Thought Id do a post detailing where Im at right now with my training.
Ive been training for about 18 months, but really only the last 6-8 months I have been training properly using what I have learned from this site and others.
Currently (13th Oct 03), Im about 4 weeks into cutting on 2800 cals a day losing 2 lbs a week.
Despite cutting a bunch of calories and losing weight my workout weights have been steadily increasing as are most measurements but definately slowing now.

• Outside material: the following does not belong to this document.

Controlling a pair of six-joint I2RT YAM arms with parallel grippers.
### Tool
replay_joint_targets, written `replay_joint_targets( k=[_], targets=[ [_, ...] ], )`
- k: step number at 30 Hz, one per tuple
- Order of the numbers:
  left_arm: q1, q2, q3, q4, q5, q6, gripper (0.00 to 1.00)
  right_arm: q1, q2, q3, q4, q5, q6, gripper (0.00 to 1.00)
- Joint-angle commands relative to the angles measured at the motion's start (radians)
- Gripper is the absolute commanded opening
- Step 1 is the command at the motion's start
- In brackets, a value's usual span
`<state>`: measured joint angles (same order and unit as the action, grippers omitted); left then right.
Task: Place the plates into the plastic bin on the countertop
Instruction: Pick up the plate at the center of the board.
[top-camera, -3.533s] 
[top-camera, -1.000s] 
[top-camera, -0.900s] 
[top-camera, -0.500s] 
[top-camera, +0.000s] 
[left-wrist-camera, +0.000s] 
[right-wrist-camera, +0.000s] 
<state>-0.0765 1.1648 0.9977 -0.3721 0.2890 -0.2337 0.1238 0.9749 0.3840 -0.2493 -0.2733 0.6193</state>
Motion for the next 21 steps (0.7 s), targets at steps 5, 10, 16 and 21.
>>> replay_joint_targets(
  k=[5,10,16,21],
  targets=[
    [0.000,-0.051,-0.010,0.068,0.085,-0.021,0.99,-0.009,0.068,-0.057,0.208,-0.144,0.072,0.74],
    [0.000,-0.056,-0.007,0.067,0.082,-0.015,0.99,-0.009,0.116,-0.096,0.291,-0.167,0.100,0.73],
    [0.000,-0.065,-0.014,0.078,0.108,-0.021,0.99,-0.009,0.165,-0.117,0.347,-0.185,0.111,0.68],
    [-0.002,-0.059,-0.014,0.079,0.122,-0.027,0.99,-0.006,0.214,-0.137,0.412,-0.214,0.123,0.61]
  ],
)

Supplements are: Whey Protein and a daily Multivitamin.
Some Stats:
Sex: Male
Age: 40
Height: 5'10"
Weight: 203 lbs
Body Fat: 12%
Goal Fat %: 10%
2 years ago:
Weight: 260 lbs
Body Fat: 33 % ?
Goal Fat %: 50% ! < ====
Im hoping to reach 10% BF by end of October, then a week or 10 days off training then I plan on starting to "bulk" again(early Nov) when I will build up to about 3500-4000 cals a day and im looking forward to the FOOD.
Last weeks routine :
(Monday) - Back and Biceps
Deadlift 3 X 6 @ 240 lbs
BB shrugs 3 X 6 @ 230 lbs
Lat bar pulldowns 3 X 6
Bent DB rows 3 X 6 @ 85 lbs
BB curls 3 X 6 @ 80 lbs
Preacher curls 3 X 6 @ 72 lbs
Abs- leglifts/crunches 3 X 20 unweighted
(Tuesday) - Chest and Triceps
Bench press 3 X 6 @ 190 lbs
Incline bench 3 X 6 @ 170 lbs
Pec deck 3 X 6
Tricep dips 3 X 6 unweighted
Skull crushers 3 X 6 @ 77 lbs
Lying flyes 3 X 6 @ 33 lbs
Abs- leglifts/crunches 3 X 20 unweighted
(Thursday) - Quads and Hams
Squat 3 sets of 6 @ 265 lbs
Hack squat 3 sets of 6 @ 220 lbs
Lunges 3 sets of 6 @ 155 lbs
Leg Extensions 3 sets of 6
Standing Leg Curls 3 sets of 6
Cable hip adductors 6 sets of 8 (alternating stance)
Abs- leglifts/crunches 3 X 20 unweighted
(Friday) - Shoulders and Calves
Military press 3 X 6 @ 145 lbs
Arnold press 3 X 6 @ 50 lbs
Upright cable row 3 X 6
Seated bent flyes 3 X 6 @ 20 lbs
Standing DB flyes 3 X 6 @ 25 lbs
Standing calve raises 5 X 12@ 210 lbs
Abs- leglifts/crunches 3 X 20 unweighted
Rest days are: Wednesday - Saturday - Sunday.
2 or 3 Warmup sets are done for deadlift, squat, bench, mil press.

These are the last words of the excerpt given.